## GIVEN DATA
"""

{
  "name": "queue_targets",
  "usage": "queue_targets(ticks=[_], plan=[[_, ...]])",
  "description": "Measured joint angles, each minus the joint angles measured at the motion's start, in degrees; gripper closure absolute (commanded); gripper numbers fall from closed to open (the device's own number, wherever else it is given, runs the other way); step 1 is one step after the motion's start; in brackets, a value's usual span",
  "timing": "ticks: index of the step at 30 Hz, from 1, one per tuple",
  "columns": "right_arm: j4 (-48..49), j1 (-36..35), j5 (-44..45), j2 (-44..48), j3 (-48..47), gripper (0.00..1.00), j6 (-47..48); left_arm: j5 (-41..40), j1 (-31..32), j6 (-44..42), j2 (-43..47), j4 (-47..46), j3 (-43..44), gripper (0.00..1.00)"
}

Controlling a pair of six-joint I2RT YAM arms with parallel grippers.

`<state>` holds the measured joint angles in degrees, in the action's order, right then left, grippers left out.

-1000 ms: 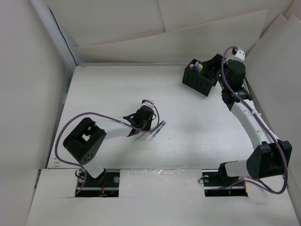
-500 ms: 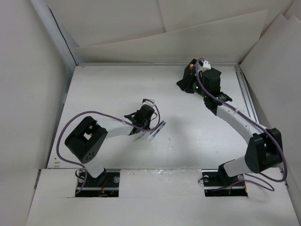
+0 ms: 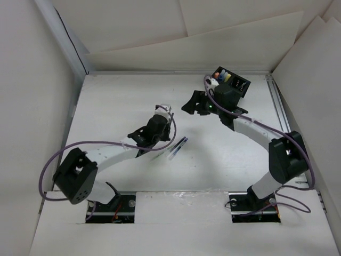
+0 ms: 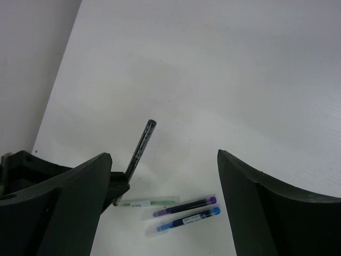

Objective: Sort the stationery into containers
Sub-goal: Pick up the pen from the center of the board, then place the pen in the storage box.

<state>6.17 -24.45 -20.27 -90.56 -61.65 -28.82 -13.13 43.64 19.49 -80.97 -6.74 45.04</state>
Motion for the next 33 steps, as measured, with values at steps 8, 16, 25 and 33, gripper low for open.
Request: queue_targets(ticks=[8,16,25,33], plan=[[2.1,-4.5,-2.8,-5.9,0.0,0.18,-1.5,6.2,0.0,1.0,6.2,-4.8,-3.8,1.0],[5.7,-5.3,-6.8,-8.3,-0.2,0.54,-3.6,8.9,0.0,1.6,6.2,-6.0,-5.1,1.0],[8.7,-5.3,-8.0,-9.9,-0.2,0.74,-5.2,9.7,0.0,1.9,6.3,-6.4,-5.2,1.0],[10.0,-5.3,-9.4,-10.1,-0.2,0.84,-6.8,9.9,0.0,2.1,6.3,-6.8,-5.9,0.87]])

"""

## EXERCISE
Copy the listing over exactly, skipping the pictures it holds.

## WRITTEN RESPONSE
{
  "name": "queue_targets",
  "usage": "queue_targets(ticks=[_], plan=[[_, ...]])",
  "description": "Measured joint angles, each minus the joint angles measured at the motion's start, in degrees; gripper closure absolute (commanded); gripper numbers fall from closed to open (the device's own number, wherever else it is given, runs the other way); step 1 is one step after the motion's start; in brackets, a value's usual span",
  "timing": "ticks: index of the step at 30 Hz, from 1, one per tuple",
  "columns": "right_arm: j4 (-48..49), j1 (-36..35), j5 (-44..45), j2 (-44..48), j3 (-48..47), gripper (0.00..1.00), j6 (-47..48); left_arm: j5 (-41..40), j1 (-31..32), j6 (-44..42), j2 (-43..47), j4 (-47..46), j3 (-43..44), gripper (0.00..1.00)"
}

Controlling a pair of six-joint I2RT YAM arms with parallel grippers.

`<state>` holds the measured joint angles in degrees, in the action's order, right then left, grippers left out.

-1000 ms: 
-500 ms: 
+0 ms: 
+0 ms: 

Objective: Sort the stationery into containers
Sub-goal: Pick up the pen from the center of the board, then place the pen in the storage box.

<state>6.17 -24.45 -20.27 -90.56 -61.65 -28.82 -13.13 43.64 19.49 -80.97 -6.74 45.04</state>
Motion for the next 33 steps, as measured, with values at steps 8, 16, 25 and 33, gripper low for open.
Request: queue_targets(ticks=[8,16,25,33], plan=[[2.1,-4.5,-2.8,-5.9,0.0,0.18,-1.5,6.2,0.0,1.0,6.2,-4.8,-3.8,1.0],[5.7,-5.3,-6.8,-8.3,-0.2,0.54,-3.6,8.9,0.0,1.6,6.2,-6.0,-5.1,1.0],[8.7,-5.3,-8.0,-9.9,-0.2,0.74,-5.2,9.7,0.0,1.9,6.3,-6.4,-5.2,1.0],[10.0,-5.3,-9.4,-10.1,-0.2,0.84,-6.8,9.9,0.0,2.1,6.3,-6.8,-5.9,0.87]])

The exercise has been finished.